What you need to do:
Among the lines below, copy exactly those from the one with "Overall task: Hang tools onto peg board" through the one with "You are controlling", counting both ends.

The records:
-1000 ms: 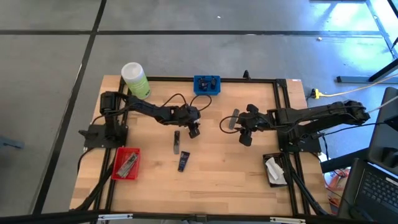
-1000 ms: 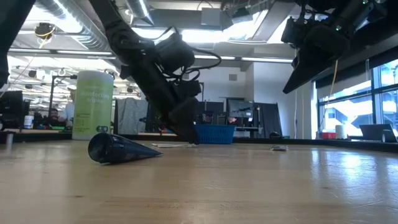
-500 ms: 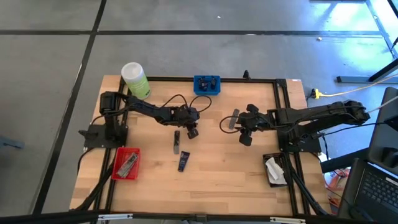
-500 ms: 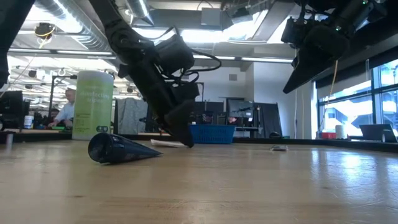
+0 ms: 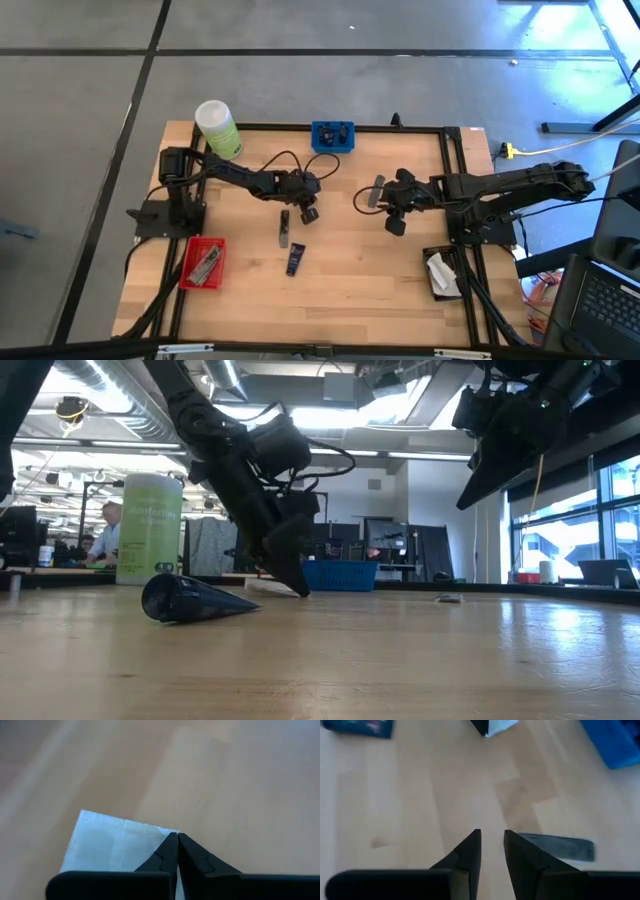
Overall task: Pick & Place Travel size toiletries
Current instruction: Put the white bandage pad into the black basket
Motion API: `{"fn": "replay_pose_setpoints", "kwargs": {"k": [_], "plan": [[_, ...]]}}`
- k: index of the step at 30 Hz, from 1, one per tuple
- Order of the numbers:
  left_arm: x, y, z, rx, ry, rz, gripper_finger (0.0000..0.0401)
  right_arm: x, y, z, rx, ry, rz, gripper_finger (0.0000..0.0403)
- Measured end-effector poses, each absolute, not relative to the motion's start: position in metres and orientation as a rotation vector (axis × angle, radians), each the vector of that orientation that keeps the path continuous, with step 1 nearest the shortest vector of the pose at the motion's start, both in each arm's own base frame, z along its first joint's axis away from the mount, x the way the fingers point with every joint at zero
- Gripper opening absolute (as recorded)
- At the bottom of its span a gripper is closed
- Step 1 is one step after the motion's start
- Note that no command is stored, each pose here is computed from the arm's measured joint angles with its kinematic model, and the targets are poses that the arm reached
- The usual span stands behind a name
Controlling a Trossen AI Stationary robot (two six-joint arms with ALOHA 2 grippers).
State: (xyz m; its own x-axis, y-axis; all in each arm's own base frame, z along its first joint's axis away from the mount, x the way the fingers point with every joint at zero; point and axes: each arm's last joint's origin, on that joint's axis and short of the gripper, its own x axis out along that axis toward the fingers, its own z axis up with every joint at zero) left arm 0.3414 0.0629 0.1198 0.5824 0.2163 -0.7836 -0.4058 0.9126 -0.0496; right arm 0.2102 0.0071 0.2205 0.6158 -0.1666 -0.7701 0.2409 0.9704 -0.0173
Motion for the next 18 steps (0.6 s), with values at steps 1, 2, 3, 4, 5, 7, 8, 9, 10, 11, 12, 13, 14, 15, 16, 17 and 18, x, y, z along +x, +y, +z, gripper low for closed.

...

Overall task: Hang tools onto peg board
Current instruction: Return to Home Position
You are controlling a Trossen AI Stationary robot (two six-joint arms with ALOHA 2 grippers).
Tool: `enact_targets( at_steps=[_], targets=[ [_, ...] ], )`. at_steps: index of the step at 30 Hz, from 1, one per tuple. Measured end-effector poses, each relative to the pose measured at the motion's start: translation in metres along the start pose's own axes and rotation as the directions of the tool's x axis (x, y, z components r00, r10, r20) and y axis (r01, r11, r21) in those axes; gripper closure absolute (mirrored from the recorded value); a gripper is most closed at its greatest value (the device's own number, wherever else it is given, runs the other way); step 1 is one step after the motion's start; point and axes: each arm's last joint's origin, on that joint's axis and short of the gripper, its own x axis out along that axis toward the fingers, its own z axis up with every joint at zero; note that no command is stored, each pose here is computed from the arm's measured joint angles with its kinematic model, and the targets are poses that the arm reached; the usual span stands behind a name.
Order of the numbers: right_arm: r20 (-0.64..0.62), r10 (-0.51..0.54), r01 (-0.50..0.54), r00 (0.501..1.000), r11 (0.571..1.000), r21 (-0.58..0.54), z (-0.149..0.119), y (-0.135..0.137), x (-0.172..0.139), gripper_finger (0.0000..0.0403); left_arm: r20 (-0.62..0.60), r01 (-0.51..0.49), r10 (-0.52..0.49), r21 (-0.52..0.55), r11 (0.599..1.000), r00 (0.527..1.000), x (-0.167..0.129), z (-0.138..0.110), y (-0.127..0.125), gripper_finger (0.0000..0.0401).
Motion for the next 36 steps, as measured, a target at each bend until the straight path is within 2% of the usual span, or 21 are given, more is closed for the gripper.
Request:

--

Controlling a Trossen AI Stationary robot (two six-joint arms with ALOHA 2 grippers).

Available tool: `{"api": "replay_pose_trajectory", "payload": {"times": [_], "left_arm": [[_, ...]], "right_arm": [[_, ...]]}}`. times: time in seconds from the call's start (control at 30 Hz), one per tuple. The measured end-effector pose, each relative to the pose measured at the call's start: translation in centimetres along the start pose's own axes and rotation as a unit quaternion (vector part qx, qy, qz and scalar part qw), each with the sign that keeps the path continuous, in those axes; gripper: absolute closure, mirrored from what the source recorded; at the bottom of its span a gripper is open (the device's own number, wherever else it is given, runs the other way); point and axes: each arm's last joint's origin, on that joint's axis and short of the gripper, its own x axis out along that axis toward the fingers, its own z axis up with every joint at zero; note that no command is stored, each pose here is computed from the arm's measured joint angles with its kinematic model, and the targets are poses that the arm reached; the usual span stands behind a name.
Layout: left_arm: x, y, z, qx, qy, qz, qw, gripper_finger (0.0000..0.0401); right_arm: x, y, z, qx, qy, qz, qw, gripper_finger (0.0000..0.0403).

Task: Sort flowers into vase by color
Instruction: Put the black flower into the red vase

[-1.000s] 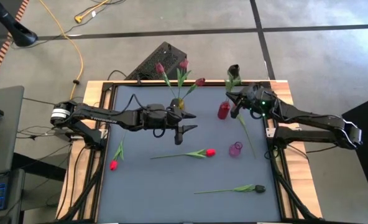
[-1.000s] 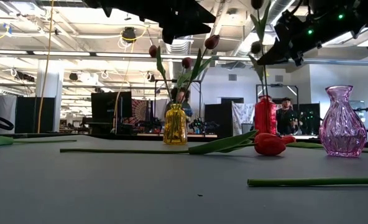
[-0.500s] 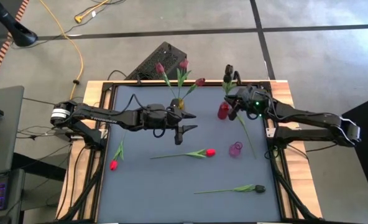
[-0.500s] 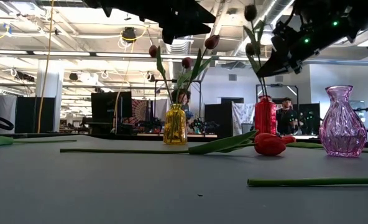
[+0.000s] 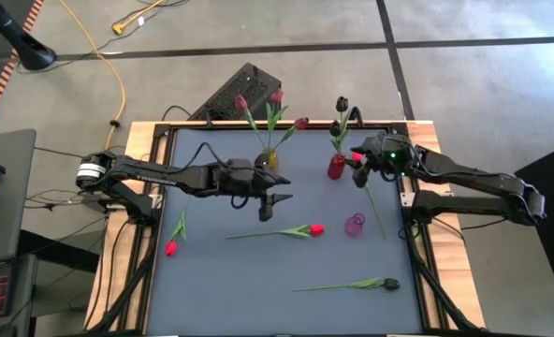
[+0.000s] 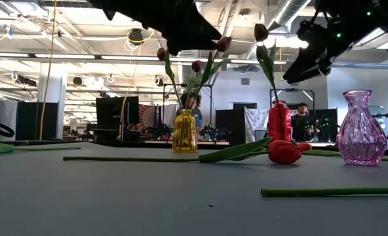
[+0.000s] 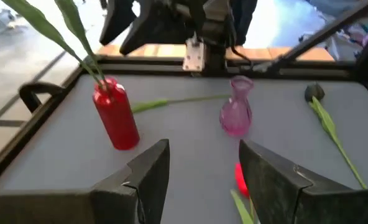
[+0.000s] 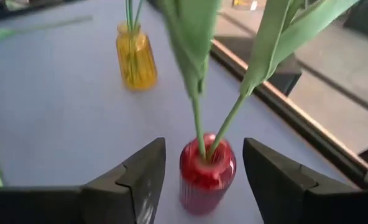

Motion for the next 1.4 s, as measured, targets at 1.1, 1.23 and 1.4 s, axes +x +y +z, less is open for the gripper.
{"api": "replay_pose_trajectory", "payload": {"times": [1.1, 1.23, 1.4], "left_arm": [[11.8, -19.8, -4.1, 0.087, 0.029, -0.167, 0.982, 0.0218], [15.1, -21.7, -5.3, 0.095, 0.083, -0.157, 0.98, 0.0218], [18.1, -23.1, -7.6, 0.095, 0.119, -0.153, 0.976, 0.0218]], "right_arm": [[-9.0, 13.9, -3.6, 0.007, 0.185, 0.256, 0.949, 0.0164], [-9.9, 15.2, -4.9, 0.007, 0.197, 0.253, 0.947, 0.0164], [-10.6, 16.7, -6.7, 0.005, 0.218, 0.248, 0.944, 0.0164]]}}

Answer for this exercise:
Overall task: Hang tools onto peg board
Current instruction: Return to Home Position
You are controlling a Trossen AI Stationary robot (two six-joint arms with ALOHA 2 grippers).

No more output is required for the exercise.